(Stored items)
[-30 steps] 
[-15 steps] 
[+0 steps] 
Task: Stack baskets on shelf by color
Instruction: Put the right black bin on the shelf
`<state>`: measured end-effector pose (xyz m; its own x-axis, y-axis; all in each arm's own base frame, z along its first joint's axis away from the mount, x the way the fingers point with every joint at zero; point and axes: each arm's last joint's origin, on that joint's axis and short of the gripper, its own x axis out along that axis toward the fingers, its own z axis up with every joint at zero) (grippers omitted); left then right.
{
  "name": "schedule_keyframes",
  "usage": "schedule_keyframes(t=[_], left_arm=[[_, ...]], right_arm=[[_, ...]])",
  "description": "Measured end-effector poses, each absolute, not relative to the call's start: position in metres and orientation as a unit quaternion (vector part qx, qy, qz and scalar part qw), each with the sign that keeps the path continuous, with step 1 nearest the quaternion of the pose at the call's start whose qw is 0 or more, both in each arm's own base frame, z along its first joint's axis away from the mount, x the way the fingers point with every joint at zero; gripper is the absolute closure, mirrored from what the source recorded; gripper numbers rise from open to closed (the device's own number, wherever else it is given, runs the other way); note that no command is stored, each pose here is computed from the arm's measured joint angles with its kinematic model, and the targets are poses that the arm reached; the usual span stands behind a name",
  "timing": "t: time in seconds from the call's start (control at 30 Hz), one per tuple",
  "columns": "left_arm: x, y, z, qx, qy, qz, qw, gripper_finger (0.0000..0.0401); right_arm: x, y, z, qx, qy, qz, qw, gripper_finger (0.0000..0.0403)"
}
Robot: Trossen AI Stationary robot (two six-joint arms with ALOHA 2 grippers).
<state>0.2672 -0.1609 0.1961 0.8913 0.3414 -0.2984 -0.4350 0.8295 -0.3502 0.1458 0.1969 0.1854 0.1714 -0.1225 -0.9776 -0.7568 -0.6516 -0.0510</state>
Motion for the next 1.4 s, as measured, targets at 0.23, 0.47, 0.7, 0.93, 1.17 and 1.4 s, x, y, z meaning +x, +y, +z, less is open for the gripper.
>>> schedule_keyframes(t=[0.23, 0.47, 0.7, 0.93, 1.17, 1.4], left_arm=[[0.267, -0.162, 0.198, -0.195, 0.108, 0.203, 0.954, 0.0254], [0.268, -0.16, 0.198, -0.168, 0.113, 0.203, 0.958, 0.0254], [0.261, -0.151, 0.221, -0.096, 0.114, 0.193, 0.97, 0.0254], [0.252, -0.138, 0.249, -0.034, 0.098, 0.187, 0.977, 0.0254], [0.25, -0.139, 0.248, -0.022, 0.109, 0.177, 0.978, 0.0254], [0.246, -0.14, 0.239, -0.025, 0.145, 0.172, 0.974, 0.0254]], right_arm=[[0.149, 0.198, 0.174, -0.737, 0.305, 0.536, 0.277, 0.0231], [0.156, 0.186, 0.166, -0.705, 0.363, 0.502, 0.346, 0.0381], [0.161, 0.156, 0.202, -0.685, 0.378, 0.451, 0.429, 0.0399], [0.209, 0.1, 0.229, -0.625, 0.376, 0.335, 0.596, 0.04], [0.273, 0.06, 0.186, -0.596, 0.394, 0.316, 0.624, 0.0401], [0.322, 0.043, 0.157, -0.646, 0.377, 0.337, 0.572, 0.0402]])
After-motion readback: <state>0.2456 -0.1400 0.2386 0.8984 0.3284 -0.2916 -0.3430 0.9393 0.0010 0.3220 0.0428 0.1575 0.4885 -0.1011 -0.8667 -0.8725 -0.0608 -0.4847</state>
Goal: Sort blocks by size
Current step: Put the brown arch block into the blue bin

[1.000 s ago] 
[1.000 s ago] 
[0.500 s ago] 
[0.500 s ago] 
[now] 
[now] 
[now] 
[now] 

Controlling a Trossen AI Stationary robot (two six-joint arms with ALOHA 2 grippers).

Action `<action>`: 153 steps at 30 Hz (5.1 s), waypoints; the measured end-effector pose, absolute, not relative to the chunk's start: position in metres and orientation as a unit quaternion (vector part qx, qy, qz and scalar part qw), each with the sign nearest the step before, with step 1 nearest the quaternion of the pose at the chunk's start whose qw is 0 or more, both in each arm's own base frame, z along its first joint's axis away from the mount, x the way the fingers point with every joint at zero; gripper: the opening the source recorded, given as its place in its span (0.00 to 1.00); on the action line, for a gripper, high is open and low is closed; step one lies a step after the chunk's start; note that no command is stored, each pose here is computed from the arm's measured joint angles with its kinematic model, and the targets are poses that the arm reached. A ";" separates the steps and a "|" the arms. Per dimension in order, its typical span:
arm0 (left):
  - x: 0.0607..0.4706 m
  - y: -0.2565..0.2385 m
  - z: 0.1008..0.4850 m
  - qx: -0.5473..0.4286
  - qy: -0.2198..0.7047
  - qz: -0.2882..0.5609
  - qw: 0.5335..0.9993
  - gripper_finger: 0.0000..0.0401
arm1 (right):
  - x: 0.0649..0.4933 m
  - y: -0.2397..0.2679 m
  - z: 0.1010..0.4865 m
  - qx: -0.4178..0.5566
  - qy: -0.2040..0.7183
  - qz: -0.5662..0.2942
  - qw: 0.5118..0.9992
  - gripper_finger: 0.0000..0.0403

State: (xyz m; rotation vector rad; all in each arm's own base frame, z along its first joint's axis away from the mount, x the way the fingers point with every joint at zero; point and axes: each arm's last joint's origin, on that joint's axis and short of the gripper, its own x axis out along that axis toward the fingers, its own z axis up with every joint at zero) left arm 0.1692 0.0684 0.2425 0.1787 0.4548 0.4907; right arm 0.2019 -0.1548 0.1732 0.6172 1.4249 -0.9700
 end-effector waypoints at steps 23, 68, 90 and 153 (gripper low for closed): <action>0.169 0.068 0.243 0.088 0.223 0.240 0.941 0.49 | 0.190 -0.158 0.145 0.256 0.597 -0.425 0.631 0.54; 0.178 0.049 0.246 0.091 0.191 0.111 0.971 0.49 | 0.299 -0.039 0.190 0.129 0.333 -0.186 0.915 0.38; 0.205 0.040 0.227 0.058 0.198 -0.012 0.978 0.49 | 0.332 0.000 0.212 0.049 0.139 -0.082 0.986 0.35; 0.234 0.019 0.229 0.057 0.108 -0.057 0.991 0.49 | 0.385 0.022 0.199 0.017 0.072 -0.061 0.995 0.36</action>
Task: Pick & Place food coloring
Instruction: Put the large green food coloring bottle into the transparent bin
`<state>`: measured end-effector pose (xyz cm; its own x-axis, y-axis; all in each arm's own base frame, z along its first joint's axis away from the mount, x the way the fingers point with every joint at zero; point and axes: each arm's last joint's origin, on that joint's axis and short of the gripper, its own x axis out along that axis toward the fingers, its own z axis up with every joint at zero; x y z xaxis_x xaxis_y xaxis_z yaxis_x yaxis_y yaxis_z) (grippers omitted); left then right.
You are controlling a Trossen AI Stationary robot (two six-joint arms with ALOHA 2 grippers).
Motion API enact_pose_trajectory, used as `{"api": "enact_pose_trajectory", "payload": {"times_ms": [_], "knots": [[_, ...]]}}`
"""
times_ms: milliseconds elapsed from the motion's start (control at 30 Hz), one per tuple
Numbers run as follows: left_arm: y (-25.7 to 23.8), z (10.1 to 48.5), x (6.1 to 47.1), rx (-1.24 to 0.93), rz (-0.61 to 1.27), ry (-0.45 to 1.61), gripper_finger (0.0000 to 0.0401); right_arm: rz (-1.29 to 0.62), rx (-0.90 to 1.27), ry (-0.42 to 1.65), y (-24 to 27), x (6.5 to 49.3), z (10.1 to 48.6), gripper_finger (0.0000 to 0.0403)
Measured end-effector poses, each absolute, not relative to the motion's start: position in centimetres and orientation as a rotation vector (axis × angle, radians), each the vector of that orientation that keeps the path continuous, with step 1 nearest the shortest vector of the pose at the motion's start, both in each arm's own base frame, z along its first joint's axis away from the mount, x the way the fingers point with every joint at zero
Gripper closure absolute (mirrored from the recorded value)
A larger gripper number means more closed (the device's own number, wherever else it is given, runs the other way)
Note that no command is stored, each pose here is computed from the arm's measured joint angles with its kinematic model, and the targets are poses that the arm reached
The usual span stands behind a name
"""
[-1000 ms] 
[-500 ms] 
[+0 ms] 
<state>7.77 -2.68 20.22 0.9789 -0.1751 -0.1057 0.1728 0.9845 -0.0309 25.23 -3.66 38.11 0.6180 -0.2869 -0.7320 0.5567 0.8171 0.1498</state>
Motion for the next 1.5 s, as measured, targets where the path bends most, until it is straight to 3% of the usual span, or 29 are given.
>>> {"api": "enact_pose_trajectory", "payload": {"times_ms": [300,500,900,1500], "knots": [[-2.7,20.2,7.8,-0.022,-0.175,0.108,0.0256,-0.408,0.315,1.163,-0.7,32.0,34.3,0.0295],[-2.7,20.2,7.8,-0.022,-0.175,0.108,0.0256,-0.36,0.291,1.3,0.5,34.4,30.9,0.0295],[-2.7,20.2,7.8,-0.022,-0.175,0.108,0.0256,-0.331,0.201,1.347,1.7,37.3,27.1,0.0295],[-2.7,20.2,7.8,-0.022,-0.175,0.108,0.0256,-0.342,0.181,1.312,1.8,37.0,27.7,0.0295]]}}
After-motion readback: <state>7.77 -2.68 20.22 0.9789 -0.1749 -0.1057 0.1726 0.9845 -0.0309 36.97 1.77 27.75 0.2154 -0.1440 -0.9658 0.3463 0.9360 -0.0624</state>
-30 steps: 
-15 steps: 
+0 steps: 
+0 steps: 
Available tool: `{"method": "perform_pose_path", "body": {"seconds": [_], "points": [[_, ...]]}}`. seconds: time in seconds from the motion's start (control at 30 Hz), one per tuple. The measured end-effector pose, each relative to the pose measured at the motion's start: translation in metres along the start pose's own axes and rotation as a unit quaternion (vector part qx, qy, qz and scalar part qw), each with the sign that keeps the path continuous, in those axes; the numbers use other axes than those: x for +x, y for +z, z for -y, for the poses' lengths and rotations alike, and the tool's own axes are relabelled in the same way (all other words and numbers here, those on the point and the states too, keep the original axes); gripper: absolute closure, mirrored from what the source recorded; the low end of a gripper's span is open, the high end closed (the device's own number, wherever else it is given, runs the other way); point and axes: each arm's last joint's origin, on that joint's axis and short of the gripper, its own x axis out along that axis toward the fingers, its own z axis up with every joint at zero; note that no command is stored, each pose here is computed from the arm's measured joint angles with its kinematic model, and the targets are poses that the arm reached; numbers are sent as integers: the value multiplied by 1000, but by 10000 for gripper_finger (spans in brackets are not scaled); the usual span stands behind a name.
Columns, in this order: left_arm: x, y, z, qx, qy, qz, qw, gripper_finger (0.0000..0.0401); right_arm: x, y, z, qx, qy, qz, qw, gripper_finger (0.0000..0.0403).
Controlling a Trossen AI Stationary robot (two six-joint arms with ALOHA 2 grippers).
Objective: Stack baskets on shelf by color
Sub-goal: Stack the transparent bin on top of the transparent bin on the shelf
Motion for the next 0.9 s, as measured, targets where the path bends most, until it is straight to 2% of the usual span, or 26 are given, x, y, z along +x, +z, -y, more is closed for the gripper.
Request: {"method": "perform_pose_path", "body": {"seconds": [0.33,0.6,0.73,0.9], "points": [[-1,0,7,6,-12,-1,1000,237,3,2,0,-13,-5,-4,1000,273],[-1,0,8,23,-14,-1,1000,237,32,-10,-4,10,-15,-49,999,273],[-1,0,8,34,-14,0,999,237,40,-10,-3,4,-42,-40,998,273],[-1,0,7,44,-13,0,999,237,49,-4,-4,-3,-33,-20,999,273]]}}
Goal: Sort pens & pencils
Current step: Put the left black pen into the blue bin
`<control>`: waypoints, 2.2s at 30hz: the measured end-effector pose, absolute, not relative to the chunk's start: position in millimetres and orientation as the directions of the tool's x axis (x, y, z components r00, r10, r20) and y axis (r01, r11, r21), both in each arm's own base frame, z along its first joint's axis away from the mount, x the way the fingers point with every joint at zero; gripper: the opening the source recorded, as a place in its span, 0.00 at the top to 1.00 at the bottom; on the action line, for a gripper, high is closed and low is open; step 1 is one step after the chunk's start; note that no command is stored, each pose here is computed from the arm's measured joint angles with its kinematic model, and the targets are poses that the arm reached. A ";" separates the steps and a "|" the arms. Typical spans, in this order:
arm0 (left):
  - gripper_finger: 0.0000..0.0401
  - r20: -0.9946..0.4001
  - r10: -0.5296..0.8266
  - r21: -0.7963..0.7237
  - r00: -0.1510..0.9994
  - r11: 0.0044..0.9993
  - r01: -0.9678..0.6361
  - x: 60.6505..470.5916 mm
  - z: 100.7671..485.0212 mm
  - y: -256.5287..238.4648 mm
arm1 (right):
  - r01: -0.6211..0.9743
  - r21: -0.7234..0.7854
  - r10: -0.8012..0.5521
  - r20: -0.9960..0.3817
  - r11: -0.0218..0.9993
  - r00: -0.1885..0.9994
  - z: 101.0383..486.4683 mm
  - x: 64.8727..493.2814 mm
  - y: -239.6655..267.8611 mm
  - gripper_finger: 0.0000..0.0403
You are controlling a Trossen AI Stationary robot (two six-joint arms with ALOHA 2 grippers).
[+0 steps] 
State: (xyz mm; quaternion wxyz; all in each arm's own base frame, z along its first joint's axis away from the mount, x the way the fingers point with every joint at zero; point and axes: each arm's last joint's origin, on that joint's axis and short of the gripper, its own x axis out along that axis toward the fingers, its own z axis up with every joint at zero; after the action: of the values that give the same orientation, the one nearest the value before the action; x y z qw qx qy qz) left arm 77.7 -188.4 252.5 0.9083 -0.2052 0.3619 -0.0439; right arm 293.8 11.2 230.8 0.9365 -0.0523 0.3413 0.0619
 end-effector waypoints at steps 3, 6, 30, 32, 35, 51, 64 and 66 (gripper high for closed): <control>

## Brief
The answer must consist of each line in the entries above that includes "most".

## Output of the task
Motion for the next 1.5 s, as measured, targets where the path bends most, until it is straight to 3% of the usual span, or 29 are given.
Motion for the next 0.9 s, as measured, targets where the path bends most, until it is straight to 2% of the usual span, or 26 are given, x, y, z along +x, +z, -y, more is closed for the gripper.

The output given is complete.